[AIM OF THE EXERCISE]
Write back every record verbatim.

[SOURCE INFORMATION]

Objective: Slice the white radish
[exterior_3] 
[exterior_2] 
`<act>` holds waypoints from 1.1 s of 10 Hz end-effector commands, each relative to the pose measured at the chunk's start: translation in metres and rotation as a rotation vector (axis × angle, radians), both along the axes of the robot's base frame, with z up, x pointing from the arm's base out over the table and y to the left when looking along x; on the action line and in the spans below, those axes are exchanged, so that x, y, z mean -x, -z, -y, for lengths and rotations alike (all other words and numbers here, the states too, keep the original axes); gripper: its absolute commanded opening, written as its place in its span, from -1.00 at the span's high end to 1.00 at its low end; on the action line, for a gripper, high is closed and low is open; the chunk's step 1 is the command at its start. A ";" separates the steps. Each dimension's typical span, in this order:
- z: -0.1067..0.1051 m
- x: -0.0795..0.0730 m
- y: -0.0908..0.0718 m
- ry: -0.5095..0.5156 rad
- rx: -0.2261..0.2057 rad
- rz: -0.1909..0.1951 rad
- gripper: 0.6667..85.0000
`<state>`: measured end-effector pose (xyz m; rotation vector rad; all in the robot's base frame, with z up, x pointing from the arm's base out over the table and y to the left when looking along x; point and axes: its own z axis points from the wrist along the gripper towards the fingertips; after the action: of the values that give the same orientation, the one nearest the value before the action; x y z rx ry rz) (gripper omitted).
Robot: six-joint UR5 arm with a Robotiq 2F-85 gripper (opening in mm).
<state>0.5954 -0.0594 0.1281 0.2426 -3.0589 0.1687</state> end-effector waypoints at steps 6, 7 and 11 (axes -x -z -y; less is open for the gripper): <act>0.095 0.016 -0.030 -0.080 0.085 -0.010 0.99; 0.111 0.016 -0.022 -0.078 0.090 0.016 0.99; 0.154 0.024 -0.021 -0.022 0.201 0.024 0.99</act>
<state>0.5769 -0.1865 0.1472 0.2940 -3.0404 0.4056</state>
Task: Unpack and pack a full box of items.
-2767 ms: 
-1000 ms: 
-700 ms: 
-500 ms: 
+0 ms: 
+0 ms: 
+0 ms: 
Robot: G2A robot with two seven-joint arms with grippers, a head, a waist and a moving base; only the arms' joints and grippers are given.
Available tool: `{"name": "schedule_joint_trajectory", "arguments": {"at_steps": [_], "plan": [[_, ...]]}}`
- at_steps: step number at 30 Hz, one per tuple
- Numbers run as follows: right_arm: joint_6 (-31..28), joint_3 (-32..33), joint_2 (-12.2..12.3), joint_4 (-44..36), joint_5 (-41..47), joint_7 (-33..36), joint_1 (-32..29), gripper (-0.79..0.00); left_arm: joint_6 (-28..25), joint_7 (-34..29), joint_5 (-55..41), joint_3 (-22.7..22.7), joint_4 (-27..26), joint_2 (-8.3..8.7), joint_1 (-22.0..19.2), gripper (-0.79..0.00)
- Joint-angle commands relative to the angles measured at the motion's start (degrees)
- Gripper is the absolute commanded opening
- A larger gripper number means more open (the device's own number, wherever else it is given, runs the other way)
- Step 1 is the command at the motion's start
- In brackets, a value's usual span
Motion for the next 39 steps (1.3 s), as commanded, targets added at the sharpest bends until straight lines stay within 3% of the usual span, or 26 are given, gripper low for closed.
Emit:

[RESULT]
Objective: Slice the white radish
[exterior_3] 
[exterior_2] 
`<act>` holds waypoints from 1.1 s of 10 Hz end-effector commands, each relative to the pose measured at the chunk's start: translation in metres and rotation as a rotation vector (axis × angle, radians), both along the axes of the robot's base frame, with z up, x pointing from the arm's base out over the table and y to the left when looking along x; on the action line and in the spans below, those axes are exchanged, so that x, y, z mean -x, -z, -y, for lengths and rotations alike (all other words and numbers here, the states too, keep the original axes); gripper: its absolute commanded opening, written as its place in its span, from -1.00 at the span's high end to 1.00 at its low end; on the action line, for a gripper, high is closed and low is open; the chunk's step 1 is the command at its start. A ";" separates the steps. Each dimension's typical span, in this order:
- z: -0.1067..0.1051 m
- x: -0.0795..0.0730 m
- y: -0.0908..0.0718 m
- ry: -0.5095..0.5156 rad
- rx: -0.2261..0.2057 rad
- rz: -0.1909..0.1951 rad
- gripper: 0.6667..85.0000
`<state>`: measured end-effector pose (xyz m; rotation vector rad; all in the robot's base frame, with z up, x pointing from the arm's base out over the table and y to the left when looking along x; point and axes: its own z axis points from the wrist along the gripper towards the fingertips; after the action: of the values that give the same orientation, the one nearest the value before the action; x y z rx ry rz) (gripper omitted).
Robot: six-joint UR5 arm with a Robotiq 2F-85 gripper (opening in mm).
<state>0.5954 -0.0594 0.1281 0.2426 -3.0589 0.1687</state> end-effector waypoints at steps 6, 7 and 11 (axes -x -z -y; less is open for the gripper): <act>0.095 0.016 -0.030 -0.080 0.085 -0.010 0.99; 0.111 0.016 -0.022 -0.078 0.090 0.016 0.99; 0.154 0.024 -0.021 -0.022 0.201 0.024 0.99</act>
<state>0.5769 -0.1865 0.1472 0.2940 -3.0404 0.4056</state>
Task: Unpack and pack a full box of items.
-2767 ms: 
-1000 ms: 
-700 ms: 
-500 ms: 
+0 ms: 
+0 ms: 
+0 ms: 
Robot: G2A robot with two seven-joint arms with grippers, a head, a waist and a moving base; only the arms' joints and grippers are given.
Available tool: `{"name": "schedule_joint_trajectory", "arguments": {"at_steps": [_], "plan": [[_, ...]]}}`
- at_steps: step number at 30 Hz, one per tuple
- Numbers run as follows: right_arm: joint_6 (-31..28), joint_3 (-32..33), joint_2 (-12.2..12.3), joint_4 (-44..36), joint_5 (-41..47), joint_7 (-33..36), joint_1 (-32..29), gripper (-0.79..0.00); left_arm: joint_6 (-28..25), joint_7 (-34..29), joint_5 (-55..41), joint_3 (-22.7..22.7), joint_4 (-27..26), joint_2 (-8.3..8.7), joint_1 (-22.0..19.2), gripper (-0.79..0.00)
- Joint-angle commands relative to the angles measured at the motion's start (degrees)
- Gripper is the absolute commanded opening
- A larger gripper number means more open (the device's own number, wherever else it is given, runs the other way)
- Step 1 is the command at the motion's start
- In brackets, a value's usual span
Motion for the next 39 steps (1.3 s), as commanded, targets added at the sharpest bends until straight lines stay within 3% of the usual span, or 26 are given, gripper low for closed.
Emit:

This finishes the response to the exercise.